**Assignment:** Report back the lines in this listing that carry the string "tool".

[The data — start]

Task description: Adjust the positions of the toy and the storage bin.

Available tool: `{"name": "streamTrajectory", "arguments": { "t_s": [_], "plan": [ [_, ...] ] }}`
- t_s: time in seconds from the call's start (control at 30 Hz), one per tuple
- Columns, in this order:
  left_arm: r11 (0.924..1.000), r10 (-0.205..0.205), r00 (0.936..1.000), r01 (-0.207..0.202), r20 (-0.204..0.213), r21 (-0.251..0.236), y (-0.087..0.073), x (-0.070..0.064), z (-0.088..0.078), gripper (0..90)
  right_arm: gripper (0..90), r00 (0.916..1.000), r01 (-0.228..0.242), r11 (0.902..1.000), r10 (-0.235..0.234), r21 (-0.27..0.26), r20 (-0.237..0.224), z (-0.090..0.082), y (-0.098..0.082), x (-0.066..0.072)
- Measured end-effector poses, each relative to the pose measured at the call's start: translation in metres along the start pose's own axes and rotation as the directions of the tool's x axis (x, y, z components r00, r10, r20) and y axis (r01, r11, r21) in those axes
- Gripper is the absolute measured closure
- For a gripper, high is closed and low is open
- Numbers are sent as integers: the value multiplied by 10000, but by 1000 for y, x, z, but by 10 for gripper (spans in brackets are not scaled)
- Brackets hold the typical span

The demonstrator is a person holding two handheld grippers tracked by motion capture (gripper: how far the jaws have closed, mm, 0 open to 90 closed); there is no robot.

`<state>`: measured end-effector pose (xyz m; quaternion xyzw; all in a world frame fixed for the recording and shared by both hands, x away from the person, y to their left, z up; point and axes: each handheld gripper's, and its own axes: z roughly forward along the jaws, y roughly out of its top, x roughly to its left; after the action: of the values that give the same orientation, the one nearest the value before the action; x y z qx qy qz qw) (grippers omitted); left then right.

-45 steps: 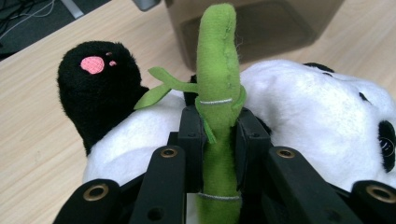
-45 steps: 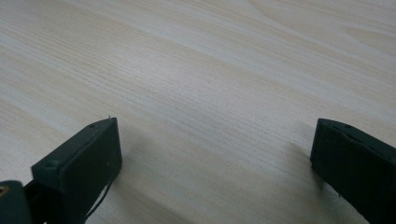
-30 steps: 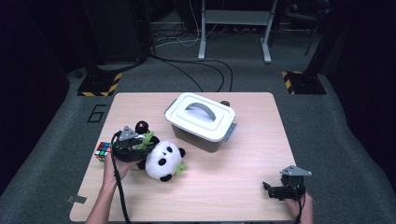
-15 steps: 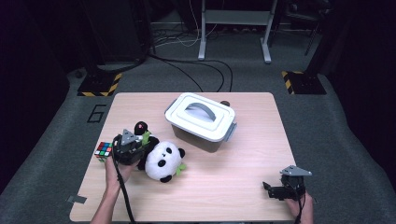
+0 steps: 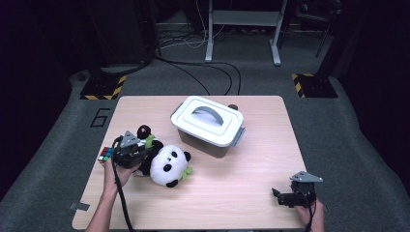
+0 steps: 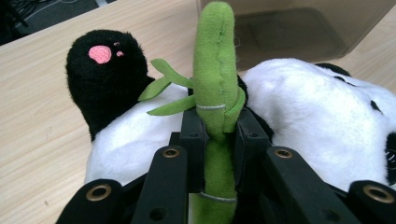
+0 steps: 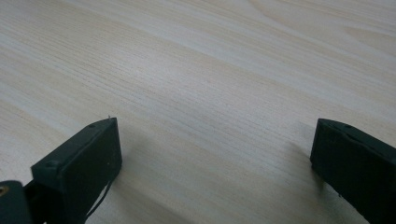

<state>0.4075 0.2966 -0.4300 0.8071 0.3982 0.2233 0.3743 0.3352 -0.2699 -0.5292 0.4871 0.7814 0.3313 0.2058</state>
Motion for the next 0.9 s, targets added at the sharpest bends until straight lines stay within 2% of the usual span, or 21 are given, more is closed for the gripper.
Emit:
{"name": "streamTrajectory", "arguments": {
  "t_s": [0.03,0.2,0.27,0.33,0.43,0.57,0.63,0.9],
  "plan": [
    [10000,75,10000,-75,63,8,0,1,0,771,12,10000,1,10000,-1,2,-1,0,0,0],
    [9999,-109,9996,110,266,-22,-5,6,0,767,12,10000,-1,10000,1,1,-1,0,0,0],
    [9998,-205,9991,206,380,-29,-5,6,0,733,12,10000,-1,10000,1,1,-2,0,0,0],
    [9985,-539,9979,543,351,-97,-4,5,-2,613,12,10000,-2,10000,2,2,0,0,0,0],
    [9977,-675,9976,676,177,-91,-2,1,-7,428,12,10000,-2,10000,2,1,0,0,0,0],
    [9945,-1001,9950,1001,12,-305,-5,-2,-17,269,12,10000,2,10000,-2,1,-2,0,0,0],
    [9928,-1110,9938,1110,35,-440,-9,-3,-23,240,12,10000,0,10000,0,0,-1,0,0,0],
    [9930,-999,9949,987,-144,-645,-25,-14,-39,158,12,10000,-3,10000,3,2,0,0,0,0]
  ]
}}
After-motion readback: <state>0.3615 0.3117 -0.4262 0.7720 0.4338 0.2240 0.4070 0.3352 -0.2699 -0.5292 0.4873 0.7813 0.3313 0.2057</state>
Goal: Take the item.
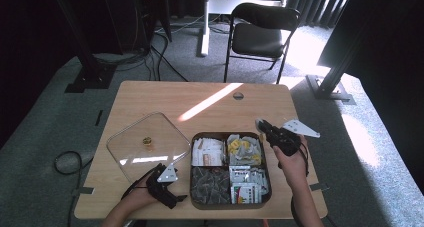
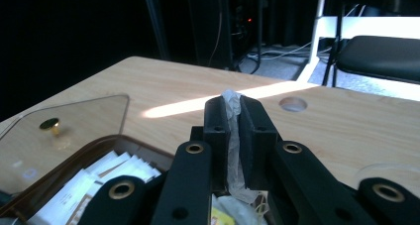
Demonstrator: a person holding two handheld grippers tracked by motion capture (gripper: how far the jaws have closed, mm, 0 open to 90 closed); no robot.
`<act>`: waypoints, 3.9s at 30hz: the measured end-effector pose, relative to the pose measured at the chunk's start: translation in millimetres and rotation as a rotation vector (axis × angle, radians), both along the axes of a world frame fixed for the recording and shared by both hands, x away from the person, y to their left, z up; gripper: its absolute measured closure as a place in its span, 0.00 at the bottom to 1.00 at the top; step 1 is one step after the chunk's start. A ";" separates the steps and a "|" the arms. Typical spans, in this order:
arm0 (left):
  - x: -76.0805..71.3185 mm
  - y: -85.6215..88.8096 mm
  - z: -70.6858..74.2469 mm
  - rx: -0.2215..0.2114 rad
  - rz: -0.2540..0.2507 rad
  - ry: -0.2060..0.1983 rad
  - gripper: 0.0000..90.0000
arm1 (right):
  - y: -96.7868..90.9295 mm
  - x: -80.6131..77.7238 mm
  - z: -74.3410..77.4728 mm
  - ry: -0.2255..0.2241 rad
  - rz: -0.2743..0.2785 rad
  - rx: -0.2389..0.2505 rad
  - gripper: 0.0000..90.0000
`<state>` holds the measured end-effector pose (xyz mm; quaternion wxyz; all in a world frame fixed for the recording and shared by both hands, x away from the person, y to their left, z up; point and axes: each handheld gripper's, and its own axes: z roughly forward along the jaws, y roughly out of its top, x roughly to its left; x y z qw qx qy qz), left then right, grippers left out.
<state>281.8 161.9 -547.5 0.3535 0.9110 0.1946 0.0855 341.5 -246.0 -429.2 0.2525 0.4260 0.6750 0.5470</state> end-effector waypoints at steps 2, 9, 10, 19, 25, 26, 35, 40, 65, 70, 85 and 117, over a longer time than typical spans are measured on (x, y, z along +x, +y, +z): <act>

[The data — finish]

**Answer to this exercise:**
Available tool: `{"name": "streamTrajectory", "arguments": { "t_s": [_], "plan": [ [_, ...] ] }}`
- Measured end-effector poses, each relative to the pose measured at the call's start: translation in metres along the start pose's own axes and rotation as the directions of the tool's x axis (x, y, z components r00, r10, r20) and y axis (r01, r11, r21) in those axes

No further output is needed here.